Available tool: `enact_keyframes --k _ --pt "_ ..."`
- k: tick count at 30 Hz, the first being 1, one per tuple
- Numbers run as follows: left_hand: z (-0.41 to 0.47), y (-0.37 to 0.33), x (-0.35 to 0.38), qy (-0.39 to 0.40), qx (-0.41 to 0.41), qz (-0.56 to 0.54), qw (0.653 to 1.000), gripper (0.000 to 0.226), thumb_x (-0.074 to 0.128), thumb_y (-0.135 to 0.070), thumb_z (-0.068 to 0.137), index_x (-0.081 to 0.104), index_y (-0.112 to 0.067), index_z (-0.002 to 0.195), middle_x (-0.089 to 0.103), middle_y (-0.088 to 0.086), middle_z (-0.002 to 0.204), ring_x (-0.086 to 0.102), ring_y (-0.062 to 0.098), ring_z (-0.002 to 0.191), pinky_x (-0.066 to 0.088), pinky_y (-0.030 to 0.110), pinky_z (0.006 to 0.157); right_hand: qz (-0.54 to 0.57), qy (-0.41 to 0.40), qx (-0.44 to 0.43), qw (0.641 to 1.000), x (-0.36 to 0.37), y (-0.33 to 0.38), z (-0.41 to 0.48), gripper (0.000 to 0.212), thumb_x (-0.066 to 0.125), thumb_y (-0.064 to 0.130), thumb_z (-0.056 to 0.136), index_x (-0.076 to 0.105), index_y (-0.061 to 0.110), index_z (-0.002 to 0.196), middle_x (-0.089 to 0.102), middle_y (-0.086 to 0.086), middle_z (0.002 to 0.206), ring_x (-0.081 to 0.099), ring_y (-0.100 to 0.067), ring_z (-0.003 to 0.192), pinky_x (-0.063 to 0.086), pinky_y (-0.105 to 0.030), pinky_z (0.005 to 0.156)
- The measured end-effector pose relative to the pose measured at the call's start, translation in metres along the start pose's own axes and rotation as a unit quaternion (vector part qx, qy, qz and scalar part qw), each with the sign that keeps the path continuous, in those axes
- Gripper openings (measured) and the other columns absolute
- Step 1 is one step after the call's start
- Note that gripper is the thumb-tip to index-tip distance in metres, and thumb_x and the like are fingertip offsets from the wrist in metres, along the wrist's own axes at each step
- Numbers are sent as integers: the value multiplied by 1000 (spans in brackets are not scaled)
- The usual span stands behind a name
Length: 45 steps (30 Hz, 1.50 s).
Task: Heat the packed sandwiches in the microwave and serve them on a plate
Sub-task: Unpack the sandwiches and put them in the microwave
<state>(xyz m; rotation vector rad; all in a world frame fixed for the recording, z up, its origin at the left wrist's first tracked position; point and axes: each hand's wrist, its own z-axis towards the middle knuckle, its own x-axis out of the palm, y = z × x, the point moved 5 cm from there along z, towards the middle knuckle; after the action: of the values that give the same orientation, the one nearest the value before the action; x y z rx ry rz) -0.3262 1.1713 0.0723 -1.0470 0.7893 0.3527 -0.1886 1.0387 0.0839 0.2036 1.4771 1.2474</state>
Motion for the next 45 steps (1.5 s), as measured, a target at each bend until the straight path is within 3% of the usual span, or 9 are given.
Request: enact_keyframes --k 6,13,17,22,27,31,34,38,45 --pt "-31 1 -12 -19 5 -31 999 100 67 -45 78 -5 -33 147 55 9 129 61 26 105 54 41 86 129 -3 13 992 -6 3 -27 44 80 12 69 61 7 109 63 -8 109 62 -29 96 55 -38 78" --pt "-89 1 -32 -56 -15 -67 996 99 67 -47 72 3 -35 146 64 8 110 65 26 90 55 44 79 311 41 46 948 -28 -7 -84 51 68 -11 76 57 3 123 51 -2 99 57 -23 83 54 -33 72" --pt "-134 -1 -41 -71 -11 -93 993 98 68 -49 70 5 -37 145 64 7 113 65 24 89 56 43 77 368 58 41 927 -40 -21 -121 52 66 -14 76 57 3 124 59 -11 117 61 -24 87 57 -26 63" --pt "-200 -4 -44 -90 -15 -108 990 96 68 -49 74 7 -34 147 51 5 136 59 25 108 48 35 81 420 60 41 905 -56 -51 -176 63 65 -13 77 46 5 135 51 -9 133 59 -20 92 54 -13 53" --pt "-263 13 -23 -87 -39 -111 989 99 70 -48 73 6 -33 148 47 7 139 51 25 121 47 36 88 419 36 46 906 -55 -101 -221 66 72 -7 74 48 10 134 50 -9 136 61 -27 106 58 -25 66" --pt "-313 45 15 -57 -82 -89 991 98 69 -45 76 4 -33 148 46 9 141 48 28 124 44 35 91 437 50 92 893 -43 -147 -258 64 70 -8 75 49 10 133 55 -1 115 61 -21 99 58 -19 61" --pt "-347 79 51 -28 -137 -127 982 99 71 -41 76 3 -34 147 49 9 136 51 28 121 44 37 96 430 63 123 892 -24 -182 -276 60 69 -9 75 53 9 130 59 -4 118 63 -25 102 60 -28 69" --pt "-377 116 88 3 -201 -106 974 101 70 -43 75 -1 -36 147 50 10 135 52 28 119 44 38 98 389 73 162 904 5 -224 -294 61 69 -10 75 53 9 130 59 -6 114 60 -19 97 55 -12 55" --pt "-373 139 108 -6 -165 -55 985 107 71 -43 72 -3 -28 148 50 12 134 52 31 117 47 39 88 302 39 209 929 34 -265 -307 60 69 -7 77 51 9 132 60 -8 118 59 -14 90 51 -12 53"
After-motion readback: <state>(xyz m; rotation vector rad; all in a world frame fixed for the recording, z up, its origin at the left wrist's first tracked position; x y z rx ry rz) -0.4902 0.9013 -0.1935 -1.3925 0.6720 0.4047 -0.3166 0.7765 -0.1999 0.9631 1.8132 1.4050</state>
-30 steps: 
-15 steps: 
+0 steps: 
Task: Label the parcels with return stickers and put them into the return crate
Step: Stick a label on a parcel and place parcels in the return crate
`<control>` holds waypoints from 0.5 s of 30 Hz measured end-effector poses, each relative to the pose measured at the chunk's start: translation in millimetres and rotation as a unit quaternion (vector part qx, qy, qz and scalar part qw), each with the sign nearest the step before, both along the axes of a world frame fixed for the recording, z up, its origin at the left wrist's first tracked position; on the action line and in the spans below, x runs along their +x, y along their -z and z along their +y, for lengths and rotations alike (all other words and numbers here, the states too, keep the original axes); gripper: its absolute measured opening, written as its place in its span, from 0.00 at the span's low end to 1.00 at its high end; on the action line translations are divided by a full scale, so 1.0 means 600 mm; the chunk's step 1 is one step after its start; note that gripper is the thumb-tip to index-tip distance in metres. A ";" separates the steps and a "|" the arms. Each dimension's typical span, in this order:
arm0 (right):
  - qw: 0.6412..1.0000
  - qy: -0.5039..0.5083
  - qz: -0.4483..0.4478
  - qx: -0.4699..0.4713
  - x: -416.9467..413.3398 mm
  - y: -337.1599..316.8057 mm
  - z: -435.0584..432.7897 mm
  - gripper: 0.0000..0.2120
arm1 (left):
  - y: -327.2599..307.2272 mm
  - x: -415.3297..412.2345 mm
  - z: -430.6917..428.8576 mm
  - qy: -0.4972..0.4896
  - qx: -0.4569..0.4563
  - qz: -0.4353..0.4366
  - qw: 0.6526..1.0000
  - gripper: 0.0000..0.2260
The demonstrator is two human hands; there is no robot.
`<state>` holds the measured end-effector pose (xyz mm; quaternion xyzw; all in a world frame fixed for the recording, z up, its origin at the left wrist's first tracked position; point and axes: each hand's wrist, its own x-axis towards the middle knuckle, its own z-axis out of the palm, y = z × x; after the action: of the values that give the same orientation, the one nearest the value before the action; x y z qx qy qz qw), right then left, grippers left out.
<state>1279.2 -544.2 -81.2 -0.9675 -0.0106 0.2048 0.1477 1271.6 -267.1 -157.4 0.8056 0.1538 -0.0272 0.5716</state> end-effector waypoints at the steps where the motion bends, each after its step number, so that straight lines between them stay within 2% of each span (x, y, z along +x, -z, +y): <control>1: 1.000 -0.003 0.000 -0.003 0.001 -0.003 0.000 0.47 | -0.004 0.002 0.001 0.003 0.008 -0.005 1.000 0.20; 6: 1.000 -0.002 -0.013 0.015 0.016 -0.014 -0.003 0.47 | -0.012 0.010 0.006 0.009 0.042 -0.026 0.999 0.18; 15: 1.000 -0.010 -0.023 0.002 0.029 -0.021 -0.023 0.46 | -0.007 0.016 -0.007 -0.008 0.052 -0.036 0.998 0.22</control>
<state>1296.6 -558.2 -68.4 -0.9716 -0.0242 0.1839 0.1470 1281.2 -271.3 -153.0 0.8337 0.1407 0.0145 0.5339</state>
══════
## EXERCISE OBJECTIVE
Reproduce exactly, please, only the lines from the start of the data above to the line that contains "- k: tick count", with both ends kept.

## SOLUTION
Available tool: `enact_keyframes --k _ --pt "_ ..."`
- k: tick count at 30 Hz, the first being 1, one per tuple

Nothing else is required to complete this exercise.